PROBLEM DETAILS >> From the records below, copy out each line that has the word "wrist".

--

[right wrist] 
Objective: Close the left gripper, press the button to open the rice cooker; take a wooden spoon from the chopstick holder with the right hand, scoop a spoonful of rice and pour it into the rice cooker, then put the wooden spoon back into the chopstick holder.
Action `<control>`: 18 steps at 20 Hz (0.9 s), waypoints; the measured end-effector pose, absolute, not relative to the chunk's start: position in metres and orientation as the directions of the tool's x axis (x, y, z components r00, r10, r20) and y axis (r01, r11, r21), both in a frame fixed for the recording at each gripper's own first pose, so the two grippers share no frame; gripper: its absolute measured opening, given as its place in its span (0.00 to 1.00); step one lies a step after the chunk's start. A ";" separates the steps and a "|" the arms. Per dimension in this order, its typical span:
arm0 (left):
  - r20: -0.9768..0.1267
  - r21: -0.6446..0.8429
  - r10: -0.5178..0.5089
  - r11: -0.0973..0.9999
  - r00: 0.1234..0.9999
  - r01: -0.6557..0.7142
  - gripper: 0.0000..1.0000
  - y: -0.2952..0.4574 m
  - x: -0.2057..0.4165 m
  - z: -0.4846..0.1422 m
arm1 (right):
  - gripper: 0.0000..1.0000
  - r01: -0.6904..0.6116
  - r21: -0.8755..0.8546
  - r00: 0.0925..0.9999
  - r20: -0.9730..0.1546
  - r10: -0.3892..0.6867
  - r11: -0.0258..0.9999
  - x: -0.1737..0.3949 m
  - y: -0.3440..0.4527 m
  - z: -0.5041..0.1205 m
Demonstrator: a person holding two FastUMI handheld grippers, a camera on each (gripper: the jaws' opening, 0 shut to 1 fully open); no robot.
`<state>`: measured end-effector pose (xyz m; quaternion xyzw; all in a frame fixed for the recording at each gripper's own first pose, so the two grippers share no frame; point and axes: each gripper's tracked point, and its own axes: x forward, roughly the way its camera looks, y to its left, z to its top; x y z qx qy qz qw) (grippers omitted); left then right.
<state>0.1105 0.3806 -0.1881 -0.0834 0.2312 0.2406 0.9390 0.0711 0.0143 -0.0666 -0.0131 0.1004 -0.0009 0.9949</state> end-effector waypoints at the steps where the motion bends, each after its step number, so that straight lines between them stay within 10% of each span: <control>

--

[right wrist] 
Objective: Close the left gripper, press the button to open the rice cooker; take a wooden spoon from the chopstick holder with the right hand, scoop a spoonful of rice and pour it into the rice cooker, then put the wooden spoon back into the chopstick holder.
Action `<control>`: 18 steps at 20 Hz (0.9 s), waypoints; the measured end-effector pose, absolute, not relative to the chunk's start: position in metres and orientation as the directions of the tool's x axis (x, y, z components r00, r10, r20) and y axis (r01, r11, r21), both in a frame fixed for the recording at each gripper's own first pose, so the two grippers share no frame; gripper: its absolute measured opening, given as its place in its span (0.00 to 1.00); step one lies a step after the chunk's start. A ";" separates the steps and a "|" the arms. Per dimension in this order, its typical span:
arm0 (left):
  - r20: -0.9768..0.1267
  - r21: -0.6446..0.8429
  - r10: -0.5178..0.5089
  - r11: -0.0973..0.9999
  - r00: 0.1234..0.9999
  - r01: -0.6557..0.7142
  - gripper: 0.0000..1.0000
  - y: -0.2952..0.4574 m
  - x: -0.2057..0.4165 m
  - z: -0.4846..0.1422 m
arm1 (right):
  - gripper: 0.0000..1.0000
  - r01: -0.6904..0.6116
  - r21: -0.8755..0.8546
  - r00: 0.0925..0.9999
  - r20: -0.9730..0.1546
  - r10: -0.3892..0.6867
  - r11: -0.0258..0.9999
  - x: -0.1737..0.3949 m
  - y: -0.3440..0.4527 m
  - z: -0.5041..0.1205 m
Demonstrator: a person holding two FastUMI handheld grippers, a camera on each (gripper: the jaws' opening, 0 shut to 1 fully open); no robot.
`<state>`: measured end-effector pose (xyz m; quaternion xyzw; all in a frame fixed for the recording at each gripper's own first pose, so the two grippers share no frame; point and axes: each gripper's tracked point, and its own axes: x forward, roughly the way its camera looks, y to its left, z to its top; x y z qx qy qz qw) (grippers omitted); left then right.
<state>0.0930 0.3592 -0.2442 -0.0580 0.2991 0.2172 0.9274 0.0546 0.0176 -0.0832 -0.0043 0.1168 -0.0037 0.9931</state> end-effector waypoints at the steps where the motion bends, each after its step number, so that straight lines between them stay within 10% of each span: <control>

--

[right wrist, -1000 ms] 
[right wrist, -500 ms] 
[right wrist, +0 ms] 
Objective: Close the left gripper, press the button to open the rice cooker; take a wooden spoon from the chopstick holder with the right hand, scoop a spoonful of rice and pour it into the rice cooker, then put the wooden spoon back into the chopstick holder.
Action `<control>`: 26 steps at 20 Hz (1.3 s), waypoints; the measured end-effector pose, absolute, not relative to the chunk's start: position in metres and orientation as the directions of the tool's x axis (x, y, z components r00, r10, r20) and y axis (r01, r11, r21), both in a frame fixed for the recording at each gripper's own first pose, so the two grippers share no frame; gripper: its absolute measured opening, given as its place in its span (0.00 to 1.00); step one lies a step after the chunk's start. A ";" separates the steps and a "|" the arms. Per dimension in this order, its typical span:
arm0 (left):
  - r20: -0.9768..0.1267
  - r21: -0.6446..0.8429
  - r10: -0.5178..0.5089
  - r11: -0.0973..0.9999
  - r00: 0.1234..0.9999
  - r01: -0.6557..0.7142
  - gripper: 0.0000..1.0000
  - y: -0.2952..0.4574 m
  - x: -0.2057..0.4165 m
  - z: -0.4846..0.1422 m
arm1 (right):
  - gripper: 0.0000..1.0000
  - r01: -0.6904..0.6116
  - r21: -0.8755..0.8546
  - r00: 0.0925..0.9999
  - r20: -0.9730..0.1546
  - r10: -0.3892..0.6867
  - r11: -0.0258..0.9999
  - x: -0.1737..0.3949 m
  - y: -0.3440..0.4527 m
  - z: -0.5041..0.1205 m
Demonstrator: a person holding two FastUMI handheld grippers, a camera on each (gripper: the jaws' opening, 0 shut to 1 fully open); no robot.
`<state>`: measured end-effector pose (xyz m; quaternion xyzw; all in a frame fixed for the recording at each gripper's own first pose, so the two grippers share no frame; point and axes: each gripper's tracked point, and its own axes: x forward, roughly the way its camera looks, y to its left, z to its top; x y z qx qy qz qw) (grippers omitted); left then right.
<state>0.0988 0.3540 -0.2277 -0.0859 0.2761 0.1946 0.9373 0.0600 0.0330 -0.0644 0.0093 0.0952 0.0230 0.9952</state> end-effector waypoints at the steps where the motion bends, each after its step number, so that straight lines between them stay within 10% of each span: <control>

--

ANSWER >>
[right wrist] 
[right wrist] 
[right wrist, -1000 ms] 
[right wrist, -500 ms] 
[right wrist, +0 ms] 

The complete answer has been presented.